» **Problem statement**:
Transcribe the listing from its top line through the line with "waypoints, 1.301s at". Keep it exact, both ends included, and add nothing.

********************

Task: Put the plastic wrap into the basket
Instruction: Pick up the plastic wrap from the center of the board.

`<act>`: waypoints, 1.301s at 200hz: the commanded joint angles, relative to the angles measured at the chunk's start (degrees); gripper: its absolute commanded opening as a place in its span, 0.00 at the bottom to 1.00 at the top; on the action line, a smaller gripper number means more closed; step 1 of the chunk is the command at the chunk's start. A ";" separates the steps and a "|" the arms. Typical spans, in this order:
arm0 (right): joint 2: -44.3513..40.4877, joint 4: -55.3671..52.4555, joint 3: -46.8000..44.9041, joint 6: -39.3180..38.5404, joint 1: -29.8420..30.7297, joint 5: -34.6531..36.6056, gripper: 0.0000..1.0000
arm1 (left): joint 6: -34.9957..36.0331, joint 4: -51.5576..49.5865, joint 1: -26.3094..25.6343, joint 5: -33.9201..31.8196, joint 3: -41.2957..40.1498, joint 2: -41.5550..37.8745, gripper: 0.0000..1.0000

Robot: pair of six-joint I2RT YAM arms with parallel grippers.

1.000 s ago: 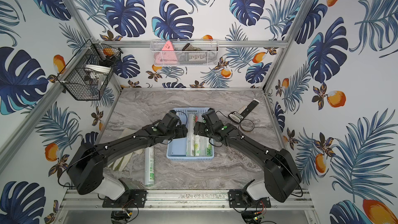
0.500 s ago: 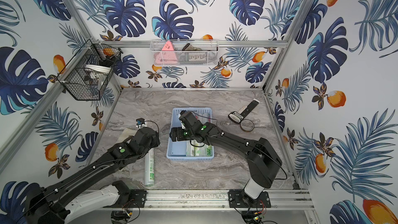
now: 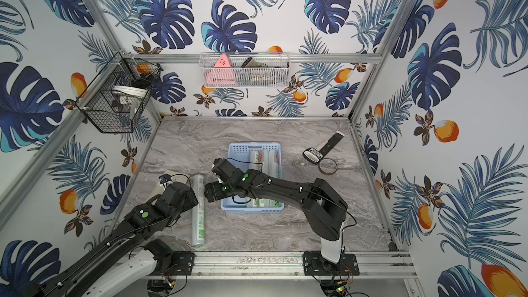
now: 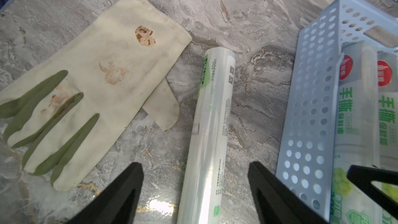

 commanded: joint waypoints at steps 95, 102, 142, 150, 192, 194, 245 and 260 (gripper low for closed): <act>-2.20 0.40 -1.06 -0.42 1.45 9.50 0.97 | -0.16 6.95 1.86 13.67 -4.50 8.06 0.89; -2.11 0.30 -1.01 -0.44 1.45 9.47 0.97 | 0.22 6.95 1.99 13.66 -4.41 8.10 0.89; -2.15 0.66 -1.66 0.00 1.45 9.78 0.97 | 3.09 8.55 2.77 15.40 -5.00 8.06 0.91; -2.27 0.66 -1.76 0.00 1.45 9.91 0.97 | 3.03 8.59 2.84 15.36 -5.02 8.40 0.90; -3.02 0.93 -2.28 0.07 1.45 10.94 0.97 | 4.04 8.96 3.11 15.20 -4.67 11.93 0.85; -3.06 0.99 -2.29 0.12 1.45 11.01 0.97 | 4.06 9.10 3.14 15.31 -4.67 12.16 0.85; -2.98 0.59 -2.36 0.07 1.45 11.13 0.97 | 5.59 11.56 3.40 16.06 -5.18 15.37 0.82; -2.95 0.69 -2.54 0.06 1.46 11.04 0.97 | 5.69 12.64 3.69 16.34 -5.78 15.66 0.78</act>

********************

» **Written reply**:
Task: Put the plastic wrap into the basket
Instruction: Pick up the plastic wrap from the center of the board.

`<act>`: waypoints, 1.301s at 200hz: the commanded joint angles, relative to the angles measured at the chunk's start (degrees); gripper: its absolute commanded opening as a place in its span, 0.00 at the bottom to 1.00 at the top; on the action line, a smaller gripper number means more closed; step 1 of the chunk is the command at the chunk's start. A ";" separates the steps and a "|" the arms. Typical spans, in this order:

No further output is required for this exercise.